When an organism gets into your body and causes an infection, your body gathers its defences and fights against them. This is the basic principle of how vaccines work.
Certain cells in your blood make what are called ‘antibodies', molecules which are designed to attack specific germs and viruses. These attach to the invaders in your bloodstream and prevent them from invading other cells. Each virus or bacterium has an individual shape, and the antibodies are designed to fit exactly to that shape.
This is how vaccines work to convince your body that the vaccination is a ‘full-blooded' attack by the offending viruses or bacteria, and stimulate them into action to develop the ‘memory' or ‘blueprint' for the antibody in the event of future invasion.
This is all done by your white blood cells. You have two types called B cells and T cells. The B cells manufacture the antibodies while the T cells have two functions. The ‘helper' T cells help the B cells to make the antibodies while the ‘killer' T cells kill any cells which have been invaded by the viruses or bacteria, and prevent them from reproducing. . How vaccines work to stimulate this action is to mislead the white cells into believing that your body has been infected.

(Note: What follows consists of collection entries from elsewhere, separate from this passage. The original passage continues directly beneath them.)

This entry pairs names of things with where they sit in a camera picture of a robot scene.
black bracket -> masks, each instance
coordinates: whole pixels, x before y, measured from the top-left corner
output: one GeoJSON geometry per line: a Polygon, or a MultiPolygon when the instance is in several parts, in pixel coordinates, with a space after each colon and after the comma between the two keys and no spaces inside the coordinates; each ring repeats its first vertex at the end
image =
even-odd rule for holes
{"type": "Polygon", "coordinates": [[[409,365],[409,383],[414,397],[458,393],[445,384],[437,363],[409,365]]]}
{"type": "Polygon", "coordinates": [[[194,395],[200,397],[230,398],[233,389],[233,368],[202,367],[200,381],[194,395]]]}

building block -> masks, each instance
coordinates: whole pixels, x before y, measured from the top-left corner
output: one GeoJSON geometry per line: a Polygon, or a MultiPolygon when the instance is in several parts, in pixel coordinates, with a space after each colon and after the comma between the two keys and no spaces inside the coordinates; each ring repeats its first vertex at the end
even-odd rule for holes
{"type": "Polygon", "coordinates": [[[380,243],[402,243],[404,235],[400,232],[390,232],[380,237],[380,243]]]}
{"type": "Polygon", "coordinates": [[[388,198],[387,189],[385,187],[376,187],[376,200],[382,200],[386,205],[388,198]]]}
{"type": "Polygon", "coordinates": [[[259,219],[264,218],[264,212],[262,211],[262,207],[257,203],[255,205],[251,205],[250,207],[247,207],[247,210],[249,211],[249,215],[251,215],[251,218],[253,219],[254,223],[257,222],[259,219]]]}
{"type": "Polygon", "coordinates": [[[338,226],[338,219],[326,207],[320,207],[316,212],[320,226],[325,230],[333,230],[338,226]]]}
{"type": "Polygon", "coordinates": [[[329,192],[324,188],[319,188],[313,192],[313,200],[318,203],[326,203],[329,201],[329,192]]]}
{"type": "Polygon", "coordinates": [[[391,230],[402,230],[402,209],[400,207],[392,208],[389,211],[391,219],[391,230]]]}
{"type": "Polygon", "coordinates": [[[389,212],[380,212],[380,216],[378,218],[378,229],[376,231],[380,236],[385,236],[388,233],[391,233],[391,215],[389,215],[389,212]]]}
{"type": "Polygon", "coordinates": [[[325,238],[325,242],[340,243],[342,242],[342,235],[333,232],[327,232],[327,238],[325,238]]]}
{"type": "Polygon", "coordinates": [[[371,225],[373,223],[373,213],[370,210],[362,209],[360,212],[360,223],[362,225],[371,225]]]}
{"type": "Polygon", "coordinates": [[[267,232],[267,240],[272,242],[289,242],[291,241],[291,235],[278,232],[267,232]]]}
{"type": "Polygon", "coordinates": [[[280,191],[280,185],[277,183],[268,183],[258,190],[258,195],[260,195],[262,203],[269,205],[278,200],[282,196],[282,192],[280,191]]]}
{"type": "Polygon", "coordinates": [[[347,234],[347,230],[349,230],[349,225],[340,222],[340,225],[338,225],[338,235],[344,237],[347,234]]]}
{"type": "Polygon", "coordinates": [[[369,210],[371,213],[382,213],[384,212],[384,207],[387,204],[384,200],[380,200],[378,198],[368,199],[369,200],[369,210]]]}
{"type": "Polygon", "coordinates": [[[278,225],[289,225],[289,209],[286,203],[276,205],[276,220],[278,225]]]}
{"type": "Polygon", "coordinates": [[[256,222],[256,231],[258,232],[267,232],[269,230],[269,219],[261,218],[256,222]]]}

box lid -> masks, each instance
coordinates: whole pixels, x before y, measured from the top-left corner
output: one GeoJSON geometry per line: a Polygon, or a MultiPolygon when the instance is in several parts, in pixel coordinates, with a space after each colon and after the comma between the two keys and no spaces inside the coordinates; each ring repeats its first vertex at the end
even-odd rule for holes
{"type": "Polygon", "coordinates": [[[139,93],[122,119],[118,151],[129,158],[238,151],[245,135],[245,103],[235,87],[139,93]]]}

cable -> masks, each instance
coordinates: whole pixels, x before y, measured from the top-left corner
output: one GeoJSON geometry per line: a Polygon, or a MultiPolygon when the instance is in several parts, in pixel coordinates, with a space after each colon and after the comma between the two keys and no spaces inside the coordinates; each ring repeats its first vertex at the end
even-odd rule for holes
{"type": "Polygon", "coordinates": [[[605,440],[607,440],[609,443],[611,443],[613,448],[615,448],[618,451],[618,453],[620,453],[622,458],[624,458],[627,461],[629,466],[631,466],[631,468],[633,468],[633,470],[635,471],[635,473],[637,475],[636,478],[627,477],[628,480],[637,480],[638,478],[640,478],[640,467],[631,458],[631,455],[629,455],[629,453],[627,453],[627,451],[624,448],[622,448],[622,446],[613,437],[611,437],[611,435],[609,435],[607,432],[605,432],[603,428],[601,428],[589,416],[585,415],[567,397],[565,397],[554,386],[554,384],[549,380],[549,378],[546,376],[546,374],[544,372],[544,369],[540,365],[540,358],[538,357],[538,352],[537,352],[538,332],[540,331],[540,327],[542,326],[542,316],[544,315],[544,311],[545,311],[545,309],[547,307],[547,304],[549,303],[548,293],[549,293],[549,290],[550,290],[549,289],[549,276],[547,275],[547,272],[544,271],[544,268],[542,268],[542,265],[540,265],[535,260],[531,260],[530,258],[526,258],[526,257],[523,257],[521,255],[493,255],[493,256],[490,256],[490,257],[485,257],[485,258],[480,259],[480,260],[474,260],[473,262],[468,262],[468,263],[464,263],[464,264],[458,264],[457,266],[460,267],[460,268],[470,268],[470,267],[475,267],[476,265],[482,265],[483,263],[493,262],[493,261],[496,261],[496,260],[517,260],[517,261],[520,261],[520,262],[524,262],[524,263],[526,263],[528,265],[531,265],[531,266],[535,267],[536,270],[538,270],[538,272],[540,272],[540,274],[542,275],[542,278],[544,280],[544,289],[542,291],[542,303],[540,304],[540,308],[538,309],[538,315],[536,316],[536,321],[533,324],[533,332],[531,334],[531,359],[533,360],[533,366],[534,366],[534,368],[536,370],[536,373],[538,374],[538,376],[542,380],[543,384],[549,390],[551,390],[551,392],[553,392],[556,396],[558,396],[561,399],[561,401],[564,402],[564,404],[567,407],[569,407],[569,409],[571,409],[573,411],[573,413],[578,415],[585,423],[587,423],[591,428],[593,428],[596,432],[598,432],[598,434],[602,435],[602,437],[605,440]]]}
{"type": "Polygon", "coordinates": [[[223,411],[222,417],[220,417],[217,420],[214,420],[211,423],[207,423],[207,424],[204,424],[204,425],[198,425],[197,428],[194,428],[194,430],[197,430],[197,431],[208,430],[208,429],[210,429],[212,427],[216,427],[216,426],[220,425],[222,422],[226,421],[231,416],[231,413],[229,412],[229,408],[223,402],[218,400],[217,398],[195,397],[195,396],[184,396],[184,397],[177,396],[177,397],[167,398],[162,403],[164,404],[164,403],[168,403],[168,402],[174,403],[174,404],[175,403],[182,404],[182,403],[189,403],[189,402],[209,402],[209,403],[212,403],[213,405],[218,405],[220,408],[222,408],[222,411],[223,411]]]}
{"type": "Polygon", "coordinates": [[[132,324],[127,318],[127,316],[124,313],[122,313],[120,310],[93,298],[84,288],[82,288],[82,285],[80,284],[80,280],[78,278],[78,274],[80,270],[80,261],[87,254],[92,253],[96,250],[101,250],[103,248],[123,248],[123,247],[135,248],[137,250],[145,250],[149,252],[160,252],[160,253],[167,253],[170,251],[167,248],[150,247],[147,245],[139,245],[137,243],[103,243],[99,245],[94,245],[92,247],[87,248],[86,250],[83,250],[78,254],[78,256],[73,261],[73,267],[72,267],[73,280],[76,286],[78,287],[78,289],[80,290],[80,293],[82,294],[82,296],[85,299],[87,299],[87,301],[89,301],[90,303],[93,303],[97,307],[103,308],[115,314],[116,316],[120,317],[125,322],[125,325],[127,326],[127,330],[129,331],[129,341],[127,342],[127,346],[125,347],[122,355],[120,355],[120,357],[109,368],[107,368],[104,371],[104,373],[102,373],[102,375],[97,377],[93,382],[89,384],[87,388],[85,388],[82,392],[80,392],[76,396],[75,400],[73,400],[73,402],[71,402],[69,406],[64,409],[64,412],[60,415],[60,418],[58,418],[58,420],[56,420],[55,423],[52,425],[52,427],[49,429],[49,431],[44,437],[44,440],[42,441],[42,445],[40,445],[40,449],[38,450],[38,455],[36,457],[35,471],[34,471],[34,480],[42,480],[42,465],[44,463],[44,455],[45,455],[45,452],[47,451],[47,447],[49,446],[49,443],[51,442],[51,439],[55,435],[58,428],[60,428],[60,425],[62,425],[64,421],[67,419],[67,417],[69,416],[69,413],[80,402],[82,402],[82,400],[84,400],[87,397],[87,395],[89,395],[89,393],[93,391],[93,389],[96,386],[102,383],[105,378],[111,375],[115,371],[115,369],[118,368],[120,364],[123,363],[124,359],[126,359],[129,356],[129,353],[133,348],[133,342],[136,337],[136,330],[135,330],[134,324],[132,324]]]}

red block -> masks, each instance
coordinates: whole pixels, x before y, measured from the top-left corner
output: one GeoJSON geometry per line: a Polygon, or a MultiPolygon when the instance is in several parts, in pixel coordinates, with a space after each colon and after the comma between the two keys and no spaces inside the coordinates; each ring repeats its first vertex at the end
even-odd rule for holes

Your body reacts to kill the invaders in two ways: directly through the antibodies, and indirectly through the T cells destroying any infected cells and preventing reproduction.
Viruses cannot reproduce by themselves: they have to use the host's cells for this. If the T cells continually kill off any invaded cells, the invaders themselves must eventually be killed off by the antibodies If the virus or bacterium is strong and reproduce too quickly, the host can be overcome before it can produce enough antibodies to kill them off. The pus which occurs during an infection is the mix of dead white blood cells and bacteria/virus cells destroyed by them.
If your body survives the attack, your B cells retain a memory of the structure of the invaders and should the same viruses or bacteria ever return, antibodies can rapidly be produced and the infection killed off before it starts. The stimulation of this memory is exactly how vaccines work.
Vaccines produce the same memory effect without the patient having to suffer the disease. The organisms that cause the disease are either killed or weakened, then introduced into your body. The strength is calculated to be just enough to enable your white cells to manufacture the antibodies. This is how vaccines work to give you protection against future infection without actually making you ill. The strength of the vaccine is designed to allow this. The dead vaccine can also work, but less efficiently, and the effect is not generally as long lasting.
The ‘live' vaccines produce life-long immunity after only one or two doses, but the ‘dead', or ‘inactivated', ones need multiple doses to get the correct effect. Some dead vaccines even need booster doses throughout your life. Examples of these are tetanus and diphtheria vaccines, normally given together every 10 years as the Td vaccine. The measles vaccine is an example of a ‘live' vaccine'.
Vaccinations do not affect your ability to fight off other infections you have not been immunized against; in fact a 2002 German study indicated that you are likely to suffer fewer infections in general if you have had your quota of vaccinations. It is unknown exactly how vaccines work to achieve this, but it is believed that vaccination strengthens the immune system generally, and strengthens the body against other ‘secondary' infections.
How vaccines work to achieve this secondary effect is not fully understood, but it appears that unvaccinated children may have a reduced ability to fight off a secondary infection resulting from the natural disease, such as pneumonia which is frequently a secondary infection in measles cases. Most deaths through measles are actually due to a secondary infection with pneumonia.
However, how vaccines work to give you immunity to the disease vaccinated against is basically by fooling or stimulating your body into producing antibodies, and the memory of their structure should the same bacteria or viruses appear again.